» Exercise brief
In full and without alteration, write out the lines below.

» Extracted material
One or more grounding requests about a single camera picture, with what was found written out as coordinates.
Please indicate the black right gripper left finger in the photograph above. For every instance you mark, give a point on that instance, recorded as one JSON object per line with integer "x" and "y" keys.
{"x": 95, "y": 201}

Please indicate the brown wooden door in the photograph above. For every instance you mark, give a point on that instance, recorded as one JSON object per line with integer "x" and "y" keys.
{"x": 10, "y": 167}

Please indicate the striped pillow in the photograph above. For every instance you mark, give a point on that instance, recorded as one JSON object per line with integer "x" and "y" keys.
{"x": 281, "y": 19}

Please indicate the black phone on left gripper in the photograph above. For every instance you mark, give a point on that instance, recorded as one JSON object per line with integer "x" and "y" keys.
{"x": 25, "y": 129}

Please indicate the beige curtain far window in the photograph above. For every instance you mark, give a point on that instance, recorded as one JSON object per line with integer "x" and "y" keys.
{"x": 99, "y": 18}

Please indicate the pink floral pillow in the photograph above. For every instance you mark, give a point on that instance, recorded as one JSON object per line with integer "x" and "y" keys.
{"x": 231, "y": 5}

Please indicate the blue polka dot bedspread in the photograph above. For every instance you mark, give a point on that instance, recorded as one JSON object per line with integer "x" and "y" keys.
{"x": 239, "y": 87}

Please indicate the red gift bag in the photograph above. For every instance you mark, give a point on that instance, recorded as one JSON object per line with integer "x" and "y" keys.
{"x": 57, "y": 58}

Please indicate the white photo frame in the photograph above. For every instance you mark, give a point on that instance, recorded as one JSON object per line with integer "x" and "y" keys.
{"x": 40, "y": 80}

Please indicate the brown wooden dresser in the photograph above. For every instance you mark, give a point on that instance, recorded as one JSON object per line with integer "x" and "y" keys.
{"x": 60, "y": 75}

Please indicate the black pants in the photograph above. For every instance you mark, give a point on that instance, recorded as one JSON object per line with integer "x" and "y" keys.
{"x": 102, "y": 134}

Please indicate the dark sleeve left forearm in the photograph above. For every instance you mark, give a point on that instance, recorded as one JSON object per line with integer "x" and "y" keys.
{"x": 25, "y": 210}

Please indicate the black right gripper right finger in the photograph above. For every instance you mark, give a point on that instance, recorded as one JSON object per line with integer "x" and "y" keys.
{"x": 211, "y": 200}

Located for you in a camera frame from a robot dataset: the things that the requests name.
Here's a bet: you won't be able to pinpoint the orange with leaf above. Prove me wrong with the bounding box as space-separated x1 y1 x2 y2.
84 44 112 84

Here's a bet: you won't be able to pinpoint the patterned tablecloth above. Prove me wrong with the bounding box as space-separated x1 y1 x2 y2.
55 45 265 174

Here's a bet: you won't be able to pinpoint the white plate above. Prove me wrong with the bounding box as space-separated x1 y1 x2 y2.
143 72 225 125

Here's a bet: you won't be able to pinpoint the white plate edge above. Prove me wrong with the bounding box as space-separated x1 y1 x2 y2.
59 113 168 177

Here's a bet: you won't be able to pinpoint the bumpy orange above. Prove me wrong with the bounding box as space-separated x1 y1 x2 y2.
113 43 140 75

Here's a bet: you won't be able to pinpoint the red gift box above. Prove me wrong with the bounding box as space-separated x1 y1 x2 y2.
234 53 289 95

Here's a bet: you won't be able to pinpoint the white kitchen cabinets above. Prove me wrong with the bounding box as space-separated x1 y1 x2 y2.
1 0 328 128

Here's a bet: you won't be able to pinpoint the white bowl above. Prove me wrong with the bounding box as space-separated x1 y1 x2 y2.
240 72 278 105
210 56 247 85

» Response to the exercise
One or more grounding requests about a single camera picture, with what was found written out as coordinates.
Please indicate the black right gripper left finger in the photograph above. For every instance you mark, give a point on that instance, recorded as one JSON object per line with integer "x" and "y" keys.
{"x": 95, "y": 201}

Please indicate the brown wooden door in the photograph above. For every instance you mark, give a point on that instance, recorded as one JSON object per line with integer "x" and "y" keys.
{"x": 10, "y": 167}

Please indicate the striped pillow in the photograph above. For every instance you mark, give a point on that instance, recorded as one JSON object per line with integer "x" and "y" keys.
{"x": 281, "y": 19}

Please indicate the black phone on left gripper in the photograph above. For every instance you mark, give a point on that instance, recorded as one JSON object per line with integer "x" and "y" keys.
{"x": 25, "y": 129}

Please indicate the beige curtain far window in the photograph above. For every instance you mark, give a point on that instance, recorded as one JSON object per line with integer "x" and "y" keys.
{"x": 99, "y": 18}

Please indicate the pink floral pillow in the photograph above. For every instance you mark, give a point on that instance, recorded as one JSON object per line with integer "x" and "y" keys.
{"x": 231, "y": 5}

Please indicate the blue polka dot bedspread in the photograph above. For every instance you mark, give a point on that instance, recorded as one JSON object per line with integer "x" and "y" keys.
{"x": 239, "y": 87}

Please indicate the red gift bag in the photograph above. For every instance you mark, give a point on that instance, recorded as one JSON object per line with integer "x" and "y" keys.
{"x": 57, "y": 58}

Please indicate the white photo frame in the photograph above. For every instance you mark, give a point on that instance, recorded as one JSON object per line with integer "x" and "y" keys.
{"x": 40, "y": 80}

Please indicate the brown wooden dresser in the photograph above. For every instance you mark, give a point on that instance, recorded as one JSON object per line with integer "x" and "y" keys.
{"x": 60, "y": 75}

Please indicate the black pants in the photograph above. For every instance you mark, give a point on that instance, recorded as one JSON object per line with integer "x" and "y" keys.
{"x": 102, "y": 134}

Please indicate the dark sleeve left forearm in the photograph above. For every instance you mark, give a point on that instance, recorded as one JSON object per line with integer "x" and "y" keys.
{"x": 25, "y": 210}

Please indicate the black right gripper right finger in the photograph above. For every instance you mark, give a point on that instance, recorded as one JSON object per line with integer "x" and "y" keys.
{"x": 211, "y": 200}

Located for you in a camera frame from a robot dataset: the things that the requests name.
Here's a bet: you won't be able to pinpoint the orange with leaf above. Prove me wrong with the bounding box as space-separated x1 y1 x2 y2.
84 44 112 84

Here's a bet: you won't be able to pinpoint the patterned tablecloth above. Prove me wrong with the bounding box as space-separated x1 y1 x2 y2.
55 45 265 174

Here's a bet: you won't be able to pinpoint the white plate above. Prove me wrong with the bounding box as space-separated x1 y1 x2 y2.
143 72 225 125

Here's a bet: you won't be able to pinpoint the white plate edge above. Prove me wrong with the bounding box as space-separated x1 y1 x2 y2.
59 113 168 177

Here's a bet: you won't be able to pinpoint the bumpy orange above. Prove me wrong with the bounding box as space-separated x1 y1 x2 y2.
113 43 140 75

Here's a bet: you won't be able to pinpoint the red gift box above. Prove me wrong with the bounding box as space-separated x1 y1 x2 y2.
234 53 289 95

Here's a bet: you won't be able to pinpoint the white kitchen cabinets above. Prove me wrong with the bounding box as space-separated x1 y1 x2 y2.
1 0 328 128

Here's a bet: you won't be able to pinpoint the white bowl above. Prove me wrong with the bounding box as space-separated x1 y1 x2 y2.
240 72 278 105
210 56 247 85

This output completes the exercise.